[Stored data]
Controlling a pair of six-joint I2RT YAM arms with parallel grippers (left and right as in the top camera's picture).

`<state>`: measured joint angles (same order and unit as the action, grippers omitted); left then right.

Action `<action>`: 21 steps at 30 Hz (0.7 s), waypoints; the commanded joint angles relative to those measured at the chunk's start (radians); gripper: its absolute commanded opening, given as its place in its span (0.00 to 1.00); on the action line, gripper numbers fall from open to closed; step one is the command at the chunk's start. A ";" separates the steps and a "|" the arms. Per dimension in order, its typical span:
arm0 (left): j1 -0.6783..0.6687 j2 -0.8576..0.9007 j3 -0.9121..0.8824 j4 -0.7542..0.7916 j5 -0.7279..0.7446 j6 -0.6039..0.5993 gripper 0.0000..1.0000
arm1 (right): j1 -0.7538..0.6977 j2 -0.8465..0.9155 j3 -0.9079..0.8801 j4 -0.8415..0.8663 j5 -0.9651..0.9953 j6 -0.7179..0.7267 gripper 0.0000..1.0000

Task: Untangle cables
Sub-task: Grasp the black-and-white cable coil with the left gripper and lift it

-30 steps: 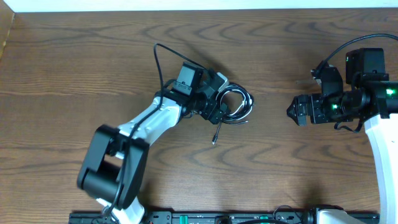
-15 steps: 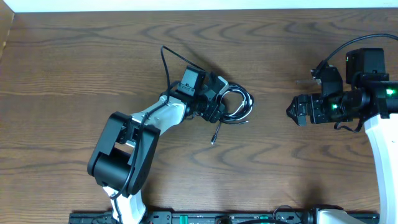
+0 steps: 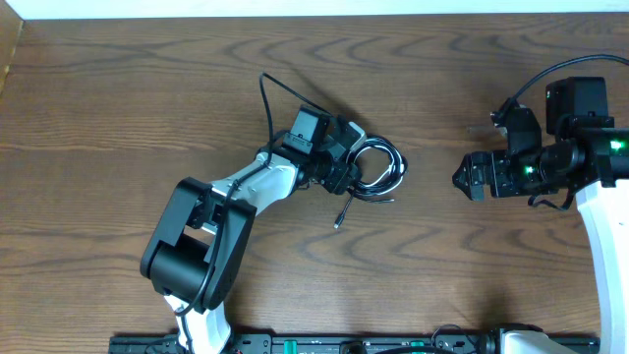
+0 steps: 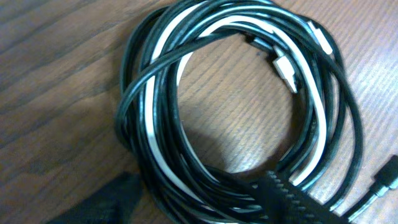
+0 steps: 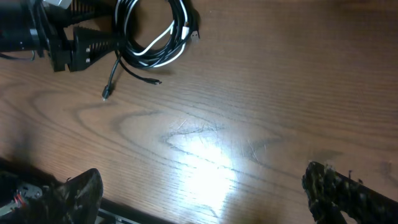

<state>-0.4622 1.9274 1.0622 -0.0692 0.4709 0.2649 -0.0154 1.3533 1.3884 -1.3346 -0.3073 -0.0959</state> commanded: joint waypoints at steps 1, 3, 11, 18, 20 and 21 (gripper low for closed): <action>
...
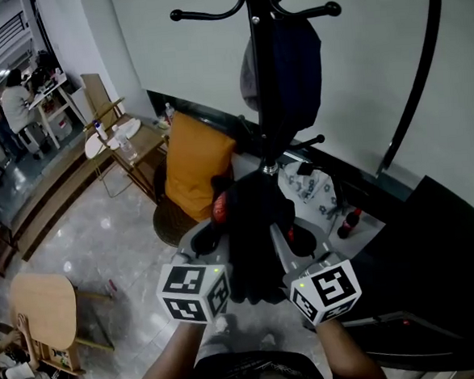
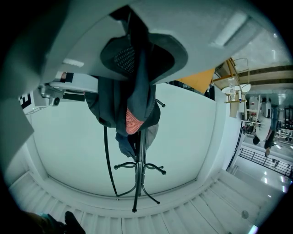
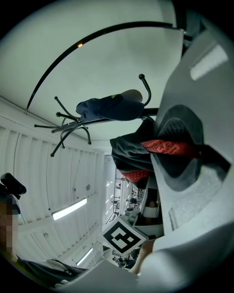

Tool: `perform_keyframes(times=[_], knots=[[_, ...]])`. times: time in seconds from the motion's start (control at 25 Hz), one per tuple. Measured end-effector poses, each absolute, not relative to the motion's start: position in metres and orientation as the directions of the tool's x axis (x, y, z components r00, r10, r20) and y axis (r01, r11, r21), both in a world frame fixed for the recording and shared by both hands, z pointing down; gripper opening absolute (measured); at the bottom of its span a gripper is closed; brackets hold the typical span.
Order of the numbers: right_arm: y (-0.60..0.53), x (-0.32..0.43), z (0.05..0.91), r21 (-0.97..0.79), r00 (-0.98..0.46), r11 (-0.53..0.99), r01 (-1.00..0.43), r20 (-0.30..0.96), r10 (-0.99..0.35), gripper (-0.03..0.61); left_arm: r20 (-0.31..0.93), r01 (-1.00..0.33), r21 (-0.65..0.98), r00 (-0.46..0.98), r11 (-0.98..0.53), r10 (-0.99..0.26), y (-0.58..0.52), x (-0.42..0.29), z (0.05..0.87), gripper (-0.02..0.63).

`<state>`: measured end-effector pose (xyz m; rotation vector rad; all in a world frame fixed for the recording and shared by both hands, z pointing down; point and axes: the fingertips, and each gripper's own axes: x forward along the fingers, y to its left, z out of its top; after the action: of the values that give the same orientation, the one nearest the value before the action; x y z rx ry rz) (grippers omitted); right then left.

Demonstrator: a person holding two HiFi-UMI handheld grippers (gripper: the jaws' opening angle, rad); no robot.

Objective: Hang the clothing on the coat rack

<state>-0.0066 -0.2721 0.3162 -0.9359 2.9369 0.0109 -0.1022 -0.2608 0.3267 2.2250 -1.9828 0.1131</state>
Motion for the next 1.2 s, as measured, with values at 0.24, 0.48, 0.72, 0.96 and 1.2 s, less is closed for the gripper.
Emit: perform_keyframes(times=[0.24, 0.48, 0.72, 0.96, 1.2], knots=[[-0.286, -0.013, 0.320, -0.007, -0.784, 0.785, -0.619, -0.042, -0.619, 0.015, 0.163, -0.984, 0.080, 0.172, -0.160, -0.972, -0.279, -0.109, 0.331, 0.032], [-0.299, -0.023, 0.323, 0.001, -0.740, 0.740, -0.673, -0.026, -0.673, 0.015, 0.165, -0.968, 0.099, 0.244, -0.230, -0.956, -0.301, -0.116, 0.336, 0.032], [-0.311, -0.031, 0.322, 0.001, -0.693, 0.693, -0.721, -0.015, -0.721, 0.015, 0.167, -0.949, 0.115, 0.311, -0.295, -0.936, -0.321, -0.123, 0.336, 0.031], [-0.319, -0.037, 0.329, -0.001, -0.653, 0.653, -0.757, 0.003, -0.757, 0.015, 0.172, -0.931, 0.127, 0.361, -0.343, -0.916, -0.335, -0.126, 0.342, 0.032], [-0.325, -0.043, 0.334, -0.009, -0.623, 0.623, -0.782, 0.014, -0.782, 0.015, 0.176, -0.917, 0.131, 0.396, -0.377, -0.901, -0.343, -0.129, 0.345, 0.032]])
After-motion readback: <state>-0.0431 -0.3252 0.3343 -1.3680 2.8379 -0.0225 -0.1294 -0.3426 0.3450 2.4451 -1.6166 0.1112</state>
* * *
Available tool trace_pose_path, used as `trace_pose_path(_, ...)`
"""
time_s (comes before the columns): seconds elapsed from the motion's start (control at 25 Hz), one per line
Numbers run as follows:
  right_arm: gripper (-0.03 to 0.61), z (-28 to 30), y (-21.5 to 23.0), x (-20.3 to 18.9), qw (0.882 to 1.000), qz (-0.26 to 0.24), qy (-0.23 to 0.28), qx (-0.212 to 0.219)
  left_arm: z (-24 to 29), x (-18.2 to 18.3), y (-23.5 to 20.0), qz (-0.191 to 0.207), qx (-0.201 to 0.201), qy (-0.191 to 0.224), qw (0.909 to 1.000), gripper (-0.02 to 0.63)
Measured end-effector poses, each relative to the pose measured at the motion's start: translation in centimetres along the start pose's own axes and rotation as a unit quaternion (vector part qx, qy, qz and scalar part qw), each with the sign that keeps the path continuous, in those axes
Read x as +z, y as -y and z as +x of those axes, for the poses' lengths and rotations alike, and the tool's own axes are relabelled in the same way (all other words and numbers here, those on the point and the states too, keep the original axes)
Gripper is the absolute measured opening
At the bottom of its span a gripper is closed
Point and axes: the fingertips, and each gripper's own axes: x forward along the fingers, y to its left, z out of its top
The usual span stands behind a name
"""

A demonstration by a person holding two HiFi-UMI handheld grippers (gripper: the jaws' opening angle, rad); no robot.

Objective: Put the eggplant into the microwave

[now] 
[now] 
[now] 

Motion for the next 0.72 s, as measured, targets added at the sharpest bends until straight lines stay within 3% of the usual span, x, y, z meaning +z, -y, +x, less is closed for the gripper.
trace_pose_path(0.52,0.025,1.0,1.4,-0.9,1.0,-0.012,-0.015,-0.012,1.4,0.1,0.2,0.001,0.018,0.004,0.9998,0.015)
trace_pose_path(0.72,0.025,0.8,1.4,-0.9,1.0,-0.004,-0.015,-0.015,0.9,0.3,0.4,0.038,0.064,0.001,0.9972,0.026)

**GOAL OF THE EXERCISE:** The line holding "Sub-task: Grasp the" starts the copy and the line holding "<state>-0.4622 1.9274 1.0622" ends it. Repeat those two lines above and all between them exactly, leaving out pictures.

**EXERCISE RESULT:**
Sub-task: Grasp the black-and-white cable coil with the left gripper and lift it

-30 steps: 
-15 steps: 
+0 steps: 
+0 steps: 
+0 steps: 

<state>-0.4622 1.9274 1.0622 -0.0692 0.4709 0.2649 -0.0154 1.3533 1.3884 -1.3346 -0.3073 -0.0959</state> commanded: joint waypoints at steps 1, 3, 11, 18, 20 and 21 (gripper low for closed): <action>

This output is complete.